REQUIRED WORK. In the listing that follows, the lines starting at the one containing "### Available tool" and ending at the one containing "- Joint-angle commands" are to be returned exactly, both boundary lines included, and no others.

• • • • • • •

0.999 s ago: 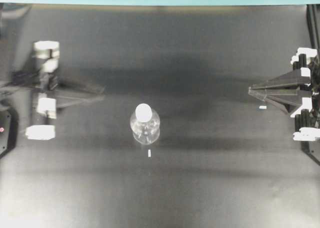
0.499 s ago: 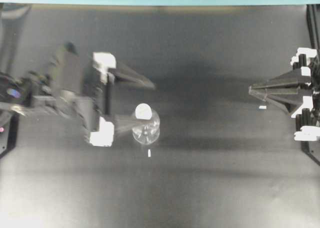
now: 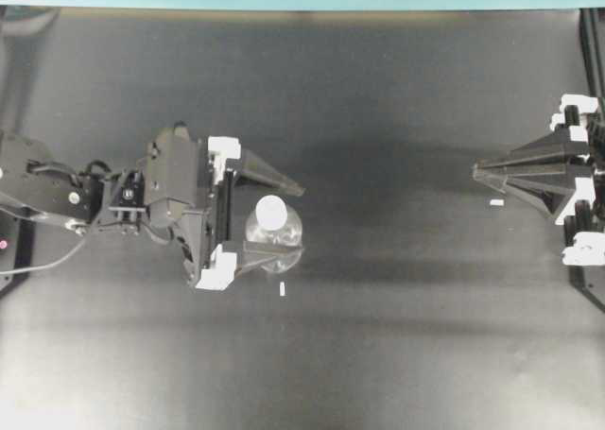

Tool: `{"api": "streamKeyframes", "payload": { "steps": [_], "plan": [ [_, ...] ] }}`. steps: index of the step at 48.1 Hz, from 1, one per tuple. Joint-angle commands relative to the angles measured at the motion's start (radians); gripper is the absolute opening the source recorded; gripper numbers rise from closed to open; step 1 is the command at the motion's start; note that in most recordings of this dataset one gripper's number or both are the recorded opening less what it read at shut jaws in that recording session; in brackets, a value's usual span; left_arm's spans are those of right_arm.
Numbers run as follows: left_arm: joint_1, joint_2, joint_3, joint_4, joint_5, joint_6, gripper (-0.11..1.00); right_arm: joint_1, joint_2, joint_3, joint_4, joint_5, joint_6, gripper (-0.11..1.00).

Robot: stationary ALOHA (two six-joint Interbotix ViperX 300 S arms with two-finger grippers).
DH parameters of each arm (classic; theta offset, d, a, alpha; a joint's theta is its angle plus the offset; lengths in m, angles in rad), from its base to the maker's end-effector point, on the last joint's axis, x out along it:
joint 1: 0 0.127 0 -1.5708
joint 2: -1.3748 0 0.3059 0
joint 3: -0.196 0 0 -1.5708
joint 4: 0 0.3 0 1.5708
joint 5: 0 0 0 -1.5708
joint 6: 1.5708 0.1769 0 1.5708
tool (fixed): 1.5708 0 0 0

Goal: Open the bottle cap by holding the bottle with the left arm and twisting the cap with the right arm.
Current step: 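Move the left gripper to the clear bottle and close around its body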

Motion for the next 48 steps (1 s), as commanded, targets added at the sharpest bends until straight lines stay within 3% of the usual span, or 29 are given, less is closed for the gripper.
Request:
{"api": "streamKeyframes", "payload": {
  "steps": [1, 20, 31, 38, 43, 48],
  "plan": [
    [0.000, 0.025, 0.005, 0.003, -0.015, -0.005, 0.97, 0.000, 0.005, -0.025, 0.002, -0.005, 0.017, 0.00],
    [0.012, 0.193, 0.014, 0.003, -0.064, -0.006, 0.98, 0.000, 0.003, -0.025, 0.002, -0.005, 0.051, 0.00],
    [0.012, 0.215, 0.015, 0.003, -0.058, -0.005, 0.97, 0.002, 0.012, -0.028, 0.003, 0.021, 0.072, 0.00],
    [0.011, 0.215, 0.009, 0.003, -0.057, -0.003, 0.93, 0.000, 0.040, -0.061, 0.008, 0.143, 0.133, 0.00],
    [0.003, 0.215, 0.006, 0.003, -0.057, 0.011, 0.81, 0.002, 0.067, -0.117, 0.008, 0.252, 0.172, 0.00],
    [0.000, 0.213, 0.009, 0.003, -0.057, 0.014, 0.79, 0.012, 0.109, -0.216, 0.008, 0.436, 0.187, 0.00]
  ]
}}
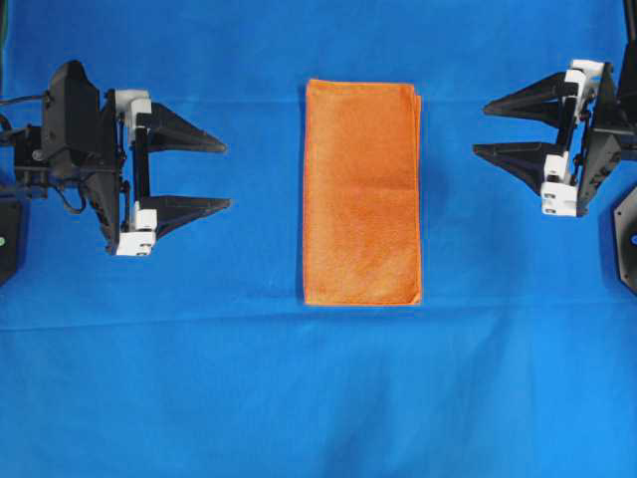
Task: Fold the orange towel.
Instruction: 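Open both grippers and withdraw them to the sides, then grasp the top corners of the vertical strip with both grippers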
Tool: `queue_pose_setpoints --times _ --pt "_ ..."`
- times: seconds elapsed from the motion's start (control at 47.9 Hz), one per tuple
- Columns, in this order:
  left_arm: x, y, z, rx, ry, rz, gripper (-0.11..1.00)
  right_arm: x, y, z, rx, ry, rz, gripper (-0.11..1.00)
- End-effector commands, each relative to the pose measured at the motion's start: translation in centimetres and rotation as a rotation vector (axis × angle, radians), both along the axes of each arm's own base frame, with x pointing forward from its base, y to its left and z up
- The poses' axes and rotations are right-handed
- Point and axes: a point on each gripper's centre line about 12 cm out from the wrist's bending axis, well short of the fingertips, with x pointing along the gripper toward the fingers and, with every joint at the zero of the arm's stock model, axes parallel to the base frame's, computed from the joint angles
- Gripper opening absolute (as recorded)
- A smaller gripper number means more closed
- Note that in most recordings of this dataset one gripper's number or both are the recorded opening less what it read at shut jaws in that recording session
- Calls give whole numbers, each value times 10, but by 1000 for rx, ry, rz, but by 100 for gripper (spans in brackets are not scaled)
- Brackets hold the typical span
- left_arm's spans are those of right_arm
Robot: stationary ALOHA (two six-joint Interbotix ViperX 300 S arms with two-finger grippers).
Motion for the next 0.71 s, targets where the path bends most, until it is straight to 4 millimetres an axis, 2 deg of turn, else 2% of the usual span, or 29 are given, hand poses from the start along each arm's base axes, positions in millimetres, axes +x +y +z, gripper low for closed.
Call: queue_pose_setpoints --times 0.0,0.313,0.501,0.689 --pt "4 2 7 1 -26 7 75 3 -1 6 -2 -22 -2 65" --pt "8 6 9 0 -35 20 75 5 -7 10 5 -31 -27 65" --pt "31 34 3 -1 1 99 75 16 -33 -2 31 36 -111 65" --pt "60 73 -22 -16 74 192 75 29 -69 -30 75 166 -209 65"
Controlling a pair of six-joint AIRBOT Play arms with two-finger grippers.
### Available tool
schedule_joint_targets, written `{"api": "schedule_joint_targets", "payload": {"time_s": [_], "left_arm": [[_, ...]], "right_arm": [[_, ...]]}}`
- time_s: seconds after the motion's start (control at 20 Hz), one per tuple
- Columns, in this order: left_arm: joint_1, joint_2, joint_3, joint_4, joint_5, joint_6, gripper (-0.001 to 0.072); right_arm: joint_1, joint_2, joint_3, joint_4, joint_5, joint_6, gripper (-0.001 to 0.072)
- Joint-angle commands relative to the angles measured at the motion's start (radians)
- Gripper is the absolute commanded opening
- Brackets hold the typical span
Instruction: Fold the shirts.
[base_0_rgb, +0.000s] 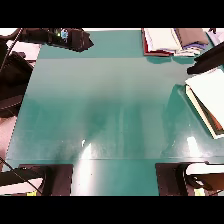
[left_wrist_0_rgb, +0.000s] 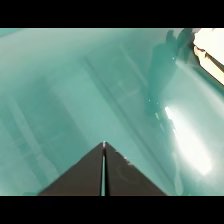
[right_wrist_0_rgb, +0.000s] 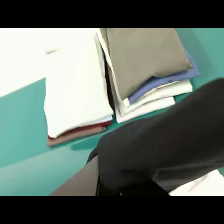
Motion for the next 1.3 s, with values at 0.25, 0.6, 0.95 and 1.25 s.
{"api": "schedule_joint_targets", "payload": {"time_s": [0.25, 0.6, 0.95, 1.25], "left_arm": [[0.000, 0.001, 0.001, 0.000, -0.009, 0.003, 0.0026], [0.000, 0.001, 0.001, 0.000, -0.014, 0.011, 0.0026], [0.000, 0.001, 0.001, 0.000, -0.015, 0.010, 0.0026], [0.000, 0.001, 0.001, 0.000, -0.002, 0.008, 0.0026]], "right_arm": [[-0.168, 0.213, -0.307, -0.204, 0.135, -0.109, 0.0019], [-0.333, 0.382, -0.697, -0.321, 0.137, -0.109, 0.0273], [-0.410, 0.399, -0.685, -0.169, 0.155, -0.109, 0.0517], [-0.041, 0.399, -0.566, 0.086, 0.175, -0.108, 0.0515]]}}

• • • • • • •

WRITTEN RESPONSE.
### Available tool
schedule_joint_targets, written `{"api": "schedule_joint_targets", "payload": {"time_s": [_], "left_arm": [[_, ...]], "right_arm": [[_, ...]]}}`
- time_s: seconds after the motion's start (control at 20 Hz), one per tuple
- Columns, in this order: left_arm: joint_1, joint_2, joint_3, joint_4, joint_5, joint_6, gripper (-0.001 to 0.072); right_arm: joint_1, joint_2, joint_3, joint_4, joint_5, joint_6, gripper (-0.001 to 0.072)
- Joint-angle commands relative to the angles measured at the motion's start (radians)

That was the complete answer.